## Problem
The answer should be each line from the entries below that has the word "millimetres" in it.

━━━━━━━━

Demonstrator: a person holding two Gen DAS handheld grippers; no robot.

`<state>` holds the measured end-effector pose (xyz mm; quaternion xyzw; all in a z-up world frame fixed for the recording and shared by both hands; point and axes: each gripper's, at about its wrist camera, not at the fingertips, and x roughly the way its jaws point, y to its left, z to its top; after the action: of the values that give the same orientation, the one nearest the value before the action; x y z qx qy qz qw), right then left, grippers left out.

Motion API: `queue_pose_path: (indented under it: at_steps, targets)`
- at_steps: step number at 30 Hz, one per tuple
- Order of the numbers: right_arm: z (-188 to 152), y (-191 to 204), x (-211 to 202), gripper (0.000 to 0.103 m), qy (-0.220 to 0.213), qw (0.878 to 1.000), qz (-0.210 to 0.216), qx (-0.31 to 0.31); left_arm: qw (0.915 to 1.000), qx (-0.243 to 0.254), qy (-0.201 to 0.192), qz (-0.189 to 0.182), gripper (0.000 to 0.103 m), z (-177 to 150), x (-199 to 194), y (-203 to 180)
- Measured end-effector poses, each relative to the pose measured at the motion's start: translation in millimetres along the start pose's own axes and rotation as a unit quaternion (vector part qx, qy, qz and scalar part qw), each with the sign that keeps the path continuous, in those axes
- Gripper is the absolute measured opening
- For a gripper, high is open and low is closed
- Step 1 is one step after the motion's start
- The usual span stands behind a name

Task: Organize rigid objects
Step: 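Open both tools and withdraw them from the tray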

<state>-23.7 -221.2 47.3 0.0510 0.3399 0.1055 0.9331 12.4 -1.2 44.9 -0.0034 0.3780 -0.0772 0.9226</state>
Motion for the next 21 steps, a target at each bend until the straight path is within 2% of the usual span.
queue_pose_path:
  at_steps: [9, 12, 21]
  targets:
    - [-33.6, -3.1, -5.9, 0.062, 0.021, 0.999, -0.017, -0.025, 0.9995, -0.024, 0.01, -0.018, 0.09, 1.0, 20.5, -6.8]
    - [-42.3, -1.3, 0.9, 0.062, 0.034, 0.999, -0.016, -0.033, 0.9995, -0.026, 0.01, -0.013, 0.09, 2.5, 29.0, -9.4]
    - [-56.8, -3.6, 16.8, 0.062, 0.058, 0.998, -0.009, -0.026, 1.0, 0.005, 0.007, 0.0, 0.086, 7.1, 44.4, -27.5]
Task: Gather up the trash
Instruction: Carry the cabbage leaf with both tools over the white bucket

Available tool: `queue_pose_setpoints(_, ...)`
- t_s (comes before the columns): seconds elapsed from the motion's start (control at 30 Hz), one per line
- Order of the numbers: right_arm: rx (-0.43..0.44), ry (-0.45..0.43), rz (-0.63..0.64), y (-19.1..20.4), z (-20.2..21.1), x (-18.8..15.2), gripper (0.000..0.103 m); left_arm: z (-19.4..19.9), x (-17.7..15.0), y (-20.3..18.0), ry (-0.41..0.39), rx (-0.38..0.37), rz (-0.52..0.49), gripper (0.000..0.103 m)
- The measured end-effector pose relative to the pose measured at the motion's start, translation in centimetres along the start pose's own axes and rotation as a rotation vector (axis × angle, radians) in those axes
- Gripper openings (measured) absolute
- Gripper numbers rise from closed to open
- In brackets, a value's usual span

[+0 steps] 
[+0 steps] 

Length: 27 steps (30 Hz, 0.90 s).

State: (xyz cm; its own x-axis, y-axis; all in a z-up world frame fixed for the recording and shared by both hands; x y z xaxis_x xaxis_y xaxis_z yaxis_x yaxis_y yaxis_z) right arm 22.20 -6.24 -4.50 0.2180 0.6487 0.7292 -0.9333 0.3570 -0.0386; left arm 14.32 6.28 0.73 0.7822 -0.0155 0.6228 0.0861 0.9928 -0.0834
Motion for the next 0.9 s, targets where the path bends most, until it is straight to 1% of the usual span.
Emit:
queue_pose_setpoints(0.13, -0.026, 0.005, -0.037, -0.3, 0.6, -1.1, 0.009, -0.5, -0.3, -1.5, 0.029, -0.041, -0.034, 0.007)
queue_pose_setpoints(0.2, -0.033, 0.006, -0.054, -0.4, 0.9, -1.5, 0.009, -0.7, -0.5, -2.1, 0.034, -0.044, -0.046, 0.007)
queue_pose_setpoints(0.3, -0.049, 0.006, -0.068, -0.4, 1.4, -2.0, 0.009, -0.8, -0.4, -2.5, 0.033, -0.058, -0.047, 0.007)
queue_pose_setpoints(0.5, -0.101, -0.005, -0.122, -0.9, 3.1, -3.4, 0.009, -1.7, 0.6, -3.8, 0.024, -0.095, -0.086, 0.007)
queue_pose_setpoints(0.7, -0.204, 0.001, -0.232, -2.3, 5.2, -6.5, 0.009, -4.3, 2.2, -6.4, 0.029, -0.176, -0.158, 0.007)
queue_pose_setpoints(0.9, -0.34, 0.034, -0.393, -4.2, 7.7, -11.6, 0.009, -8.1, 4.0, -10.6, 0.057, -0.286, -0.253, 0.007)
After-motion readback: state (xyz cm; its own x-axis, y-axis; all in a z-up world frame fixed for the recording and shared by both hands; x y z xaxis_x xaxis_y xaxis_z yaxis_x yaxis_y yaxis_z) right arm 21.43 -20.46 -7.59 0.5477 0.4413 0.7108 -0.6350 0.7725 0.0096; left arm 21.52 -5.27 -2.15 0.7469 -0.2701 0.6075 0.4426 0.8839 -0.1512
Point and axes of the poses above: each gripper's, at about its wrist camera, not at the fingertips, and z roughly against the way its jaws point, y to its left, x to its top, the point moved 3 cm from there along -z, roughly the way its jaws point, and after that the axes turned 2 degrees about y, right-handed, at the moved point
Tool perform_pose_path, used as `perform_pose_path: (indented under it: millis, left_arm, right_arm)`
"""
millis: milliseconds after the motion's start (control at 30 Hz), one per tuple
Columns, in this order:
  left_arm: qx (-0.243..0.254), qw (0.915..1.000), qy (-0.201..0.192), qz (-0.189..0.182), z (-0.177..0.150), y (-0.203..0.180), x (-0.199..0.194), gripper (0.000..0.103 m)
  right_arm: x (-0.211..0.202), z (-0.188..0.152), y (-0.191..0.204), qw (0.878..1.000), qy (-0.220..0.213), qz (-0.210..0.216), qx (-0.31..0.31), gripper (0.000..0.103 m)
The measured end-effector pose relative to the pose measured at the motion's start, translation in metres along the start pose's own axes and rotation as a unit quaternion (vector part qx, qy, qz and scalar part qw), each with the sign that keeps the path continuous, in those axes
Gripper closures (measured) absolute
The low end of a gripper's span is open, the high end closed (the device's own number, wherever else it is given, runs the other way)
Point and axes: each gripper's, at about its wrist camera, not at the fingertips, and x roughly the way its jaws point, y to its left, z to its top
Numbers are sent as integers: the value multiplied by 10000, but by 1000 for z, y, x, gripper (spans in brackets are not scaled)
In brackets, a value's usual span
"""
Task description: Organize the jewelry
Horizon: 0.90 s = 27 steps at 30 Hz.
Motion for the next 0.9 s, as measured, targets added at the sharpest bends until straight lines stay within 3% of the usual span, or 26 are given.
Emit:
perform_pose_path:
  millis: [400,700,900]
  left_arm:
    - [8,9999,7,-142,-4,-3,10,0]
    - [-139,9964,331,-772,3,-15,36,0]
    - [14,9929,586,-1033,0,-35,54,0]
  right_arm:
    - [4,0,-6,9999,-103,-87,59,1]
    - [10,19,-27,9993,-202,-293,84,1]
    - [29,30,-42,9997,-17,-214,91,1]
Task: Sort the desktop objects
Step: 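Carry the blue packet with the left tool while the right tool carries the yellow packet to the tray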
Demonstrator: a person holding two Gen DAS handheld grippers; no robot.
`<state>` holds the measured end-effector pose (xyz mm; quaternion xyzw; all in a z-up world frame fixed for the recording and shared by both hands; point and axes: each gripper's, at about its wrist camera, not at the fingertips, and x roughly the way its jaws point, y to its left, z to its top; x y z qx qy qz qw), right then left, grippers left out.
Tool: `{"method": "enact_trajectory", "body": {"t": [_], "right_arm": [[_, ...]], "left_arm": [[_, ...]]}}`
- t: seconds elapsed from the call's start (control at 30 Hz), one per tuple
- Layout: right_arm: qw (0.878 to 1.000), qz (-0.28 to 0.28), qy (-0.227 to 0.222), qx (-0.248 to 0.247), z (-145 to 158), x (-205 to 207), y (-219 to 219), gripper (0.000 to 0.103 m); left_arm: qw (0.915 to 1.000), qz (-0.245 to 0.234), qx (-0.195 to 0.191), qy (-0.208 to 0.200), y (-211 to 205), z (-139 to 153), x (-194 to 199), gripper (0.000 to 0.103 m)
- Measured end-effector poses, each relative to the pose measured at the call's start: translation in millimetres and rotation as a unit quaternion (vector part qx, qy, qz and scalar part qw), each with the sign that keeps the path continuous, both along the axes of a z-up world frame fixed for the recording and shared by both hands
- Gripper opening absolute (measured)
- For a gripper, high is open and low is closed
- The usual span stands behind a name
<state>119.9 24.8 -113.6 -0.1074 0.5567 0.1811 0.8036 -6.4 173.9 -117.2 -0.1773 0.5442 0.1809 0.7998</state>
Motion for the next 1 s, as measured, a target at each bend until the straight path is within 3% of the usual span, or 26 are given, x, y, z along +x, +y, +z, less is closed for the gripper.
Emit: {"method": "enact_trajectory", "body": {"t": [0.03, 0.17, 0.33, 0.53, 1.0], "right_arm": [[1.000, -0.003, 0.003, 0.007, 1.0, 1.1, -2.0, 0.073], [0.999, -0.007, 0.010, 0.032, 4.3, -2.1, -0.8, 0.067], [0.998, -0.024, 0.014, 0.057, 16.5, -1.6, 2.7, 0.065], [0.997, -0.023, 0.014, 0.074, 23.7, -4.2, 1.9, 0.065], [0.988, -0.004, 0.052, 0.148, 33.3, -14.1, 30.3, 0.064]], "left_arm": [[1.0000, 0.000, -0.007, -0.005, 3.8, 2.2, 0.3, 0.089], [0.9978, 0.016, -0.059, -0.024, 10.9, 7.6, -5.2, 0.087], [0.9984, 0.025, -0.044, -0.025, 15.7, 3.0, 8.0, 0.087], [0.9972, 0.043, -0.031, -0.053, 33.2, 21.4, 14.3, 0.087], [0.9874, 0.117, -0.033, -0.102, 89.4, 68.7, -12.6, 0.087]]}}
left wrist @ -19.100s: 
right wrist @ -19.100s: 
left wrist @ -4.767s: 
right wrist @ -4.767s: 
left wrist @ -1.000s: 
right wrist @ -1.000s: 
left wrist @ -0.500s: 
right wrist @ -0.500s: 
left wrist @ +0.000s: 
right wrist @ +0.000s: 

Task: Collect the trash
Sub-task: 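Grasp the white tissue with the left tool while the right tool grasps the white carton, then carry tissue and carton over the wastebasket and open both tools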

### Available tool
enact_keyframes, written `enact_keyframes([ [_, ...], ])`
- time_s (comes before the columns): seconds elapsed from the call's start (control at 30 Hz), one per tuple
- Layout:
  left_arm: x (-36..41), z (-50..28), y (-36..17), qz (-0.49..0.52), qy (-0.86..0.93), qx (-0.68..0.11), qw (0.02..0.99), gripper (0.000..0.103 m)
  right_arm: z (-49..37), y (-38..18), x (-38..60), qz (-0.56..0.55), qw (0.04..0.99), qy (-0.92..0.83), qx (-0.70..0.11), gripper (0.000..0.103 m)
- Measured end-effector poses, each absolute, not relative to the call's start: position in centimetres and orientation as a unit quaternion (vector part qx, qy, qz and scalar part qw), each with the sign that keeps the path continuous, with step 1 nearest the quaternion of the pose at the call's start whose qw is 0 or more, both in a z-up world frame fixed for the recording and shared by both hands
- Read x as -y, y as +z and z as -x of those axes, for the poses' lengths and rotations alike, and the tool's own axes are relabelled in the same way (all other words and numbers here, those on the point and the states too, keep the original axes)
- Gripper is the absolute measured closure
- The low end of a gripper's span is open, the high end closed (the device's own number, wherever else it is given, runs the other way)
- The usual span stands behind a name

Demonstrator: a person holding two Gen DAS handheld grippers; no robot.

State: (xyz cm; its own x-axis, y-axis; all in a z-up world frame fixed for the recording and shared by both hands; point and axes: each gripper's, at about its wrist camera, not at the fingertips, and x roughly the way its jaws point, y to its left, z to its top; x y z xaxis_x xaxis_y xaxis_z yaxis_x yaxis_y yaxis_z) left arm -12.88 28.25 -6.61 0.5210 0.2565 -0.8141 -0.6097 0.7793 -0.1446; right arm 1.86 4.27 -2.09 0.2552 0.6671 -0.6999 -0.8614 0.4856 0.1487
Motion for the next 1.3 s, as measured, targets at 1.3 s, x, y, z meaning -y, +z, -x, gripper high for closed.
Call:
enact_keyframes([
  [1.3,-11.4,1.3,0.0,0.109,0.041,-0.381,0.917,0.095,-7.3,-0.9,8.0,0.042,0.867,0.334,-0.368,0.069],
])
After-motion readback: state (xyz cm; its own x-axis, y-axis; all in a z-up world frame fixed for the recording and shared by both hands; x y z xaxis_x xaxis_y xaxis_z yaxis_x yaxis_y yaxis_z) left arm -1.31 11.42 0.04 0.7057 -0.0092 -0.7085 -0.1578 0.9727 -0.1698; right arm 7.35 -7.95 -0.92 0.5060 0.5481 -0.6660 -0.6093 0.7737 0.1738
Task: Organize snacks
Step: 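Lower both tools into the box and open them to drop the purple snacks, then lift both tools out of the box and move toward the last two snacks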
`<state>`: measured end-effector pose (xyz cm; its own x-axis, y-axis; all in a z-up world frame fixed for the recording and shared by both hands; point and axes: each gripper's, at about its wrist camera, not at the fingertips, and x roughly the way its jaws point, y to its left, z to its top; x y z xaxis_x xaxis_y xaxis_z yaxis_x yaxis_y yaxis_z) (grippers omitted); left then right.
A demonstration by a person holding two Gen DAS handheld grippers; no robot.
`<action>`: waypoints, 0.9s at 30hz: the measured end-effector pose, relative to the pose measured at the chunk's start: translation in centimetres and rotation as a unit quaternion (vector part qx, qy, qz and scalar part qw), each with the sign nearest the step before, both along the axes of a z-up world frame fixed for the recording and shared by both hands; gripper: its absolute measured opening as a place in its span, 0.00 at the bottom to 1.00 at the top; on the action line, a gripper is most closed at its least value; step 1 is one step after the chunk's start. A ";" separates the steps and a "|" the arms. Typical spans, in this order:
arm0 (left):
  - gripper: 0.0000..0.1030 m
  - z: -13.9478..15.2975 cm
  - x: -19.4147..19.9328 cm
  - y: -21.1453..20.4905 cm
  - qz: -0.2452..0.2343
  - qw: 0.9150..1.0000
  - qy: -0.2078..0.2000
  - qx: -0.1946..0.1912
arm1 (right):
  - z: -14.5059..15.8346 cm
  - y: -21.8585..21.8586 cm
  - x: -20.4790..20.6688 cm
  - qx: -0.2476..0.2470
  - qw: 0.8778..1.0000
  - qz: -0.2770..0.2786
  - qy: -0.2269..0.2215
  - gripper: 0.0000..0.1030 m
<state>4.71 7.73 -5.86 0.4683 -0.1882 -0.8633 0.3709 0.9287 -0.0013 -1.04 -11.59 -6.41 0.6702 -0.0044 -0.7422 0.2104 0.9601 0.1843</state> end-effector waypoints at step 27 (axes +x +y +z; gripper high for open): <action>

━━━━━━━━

## Exercise answer
- Measured end-effector poses, each relative to the pose measured at the motion's start: translation in millimetres along the start pose's own axes and rotation as a unit quaternion (vector part qx, qy, qz and scalar part qw), each with the sign that keeps the path continuous, in those axes
- Measured end-effector poses, each relative to the pose measured at the call's start: translation in millimetres and rotation as a unit quaternion (vector part qx, qy, qz and scalar part qw), each with the sign that keeps the path continuous, both along the axes of a z-up world frame fixed for the recording and shared by both hands

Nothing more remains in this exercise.